We study distributed cooperative decision-making under the explore-exploit tradeoff in the multiarmed bandit (MAB) problem. We extend state-of-the-art frequentist and Bayesian algorithms for single-agent MAB problems to cooperative distributed algorithms for multi-agent MAB problems in which agents communicate according to a fixed network graph. We rely on a running consensus algorithm for each agent’s estimation of mean rewards from its own rewards and the estimated rewards of its neighbors. We prove the performance of these algorithms and show that they asymptotically recover the performance of a centralized agent. Further, we rigorously characterize the influence of the communication graph structure on the decision-making performance of the group.

## I Introduction

Cooperative decision-making under uncertainty is ubiquitous in natural systems as well as in engineering networks. A fundamental feature of decision-making under uncertainty is the explore-exploit tradeoff: the decision-making agent needs to learn the unknown system parameters (exploration), while maximizing its parameter-dependent decision-making objective (exploitation).

Multiarmed bandit (MAB) problems are canonical formulations of the explore-exploit tradeoff. In a stochastic MAB problem a set of options (arms) is given. A stochastic reward with an unknown mean is associated with each option. A player can pick only one option at a time, and the player’s objective is to maximize the cumulative expected reward over a sequence of choices. In an MAB problem, the player needs to balance the tradeoff between learning the mean reward at each arm (exploration), and picking the arm with maximum mean reward (exploitation).

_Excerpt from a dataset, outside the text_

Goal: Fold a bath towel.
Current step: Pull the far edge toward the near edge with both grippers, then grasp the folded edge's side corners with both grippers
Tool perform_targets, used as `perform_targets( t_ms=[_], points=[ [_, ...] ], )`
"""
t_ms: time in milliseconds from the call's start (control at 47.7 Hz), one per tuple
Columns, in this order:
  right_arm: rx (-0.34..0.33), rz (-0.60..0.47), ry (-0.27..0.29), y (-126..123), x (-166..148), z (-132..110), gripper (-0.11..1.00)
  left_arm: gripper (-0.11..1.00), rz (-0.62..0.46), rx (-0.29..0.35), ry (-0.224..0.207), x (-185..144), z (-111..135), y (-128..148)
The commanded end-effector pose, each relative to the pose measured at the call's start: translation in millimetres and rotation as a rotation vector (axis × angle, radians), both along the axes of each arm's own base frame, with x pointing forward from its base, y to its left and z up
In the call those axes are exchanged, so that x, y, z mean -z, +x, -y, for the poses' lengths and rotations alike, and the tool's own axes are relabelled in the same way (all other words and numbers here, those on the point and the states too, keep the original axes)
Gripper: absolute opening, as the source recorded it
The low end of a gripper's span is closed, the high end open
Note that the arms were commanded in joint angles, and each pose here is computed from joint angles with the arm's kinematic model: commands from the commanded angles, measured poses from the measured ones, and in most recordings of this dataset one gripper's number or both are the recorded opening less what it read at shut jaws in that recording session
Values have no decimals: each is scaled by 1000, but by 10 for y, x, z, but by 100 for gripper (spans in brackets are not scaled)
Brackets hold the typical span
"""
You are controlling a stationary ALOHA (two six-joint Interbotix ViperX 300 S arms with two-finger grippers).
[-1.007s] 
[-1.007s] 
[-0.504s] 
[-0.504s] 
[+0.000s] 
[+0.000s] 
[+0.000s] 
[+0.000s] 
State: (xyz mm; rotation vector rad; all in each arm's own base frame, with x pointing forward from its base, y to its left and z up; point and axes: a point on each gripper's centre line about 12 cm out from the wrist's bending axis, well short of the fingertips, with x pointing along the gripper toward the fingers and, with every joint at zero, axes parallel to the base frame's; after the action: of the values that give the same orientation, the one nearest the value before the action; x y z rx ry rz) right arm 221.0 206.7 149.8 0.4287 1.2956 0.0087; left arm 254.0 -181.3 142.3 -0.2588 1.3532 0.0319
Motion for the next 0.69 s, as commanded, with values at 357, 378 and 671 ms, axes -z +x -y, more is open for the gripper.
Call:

MAB problems are pervasive across a variety of scientific communities and have found application in diverse areas including control and robotics [1, 2], ecology [3, 4], and communications [5]. Despite the prevalence of the MAB problem, the research on MAB problems has primarily focused on policies for a single agent. The increasing importance of networked systems warrants the development of distributed algorithms for multiple communicating agents faced with MAB problems. In this paper, we build upon previous work by extending two popular single-agent algorithms for the stochastic MAB problem to the distributed multiple agent setting and analyze decision-making performance as a function of the network structure.

The MAB problem has been extensively studied (see [6] for a survey). In their seminal work, Lai and Robbins [7] established a logarithmic lower bound on the expected number of times a sub-optimal arm needs to be selected by an optimal policy in a frequentist setting. In another seminal work, Auer et al. [8] developed the upper confidence bound (UCB) algorithm for the stochastic MAB problem, which achieves the lower bound in [7] uniformly in time.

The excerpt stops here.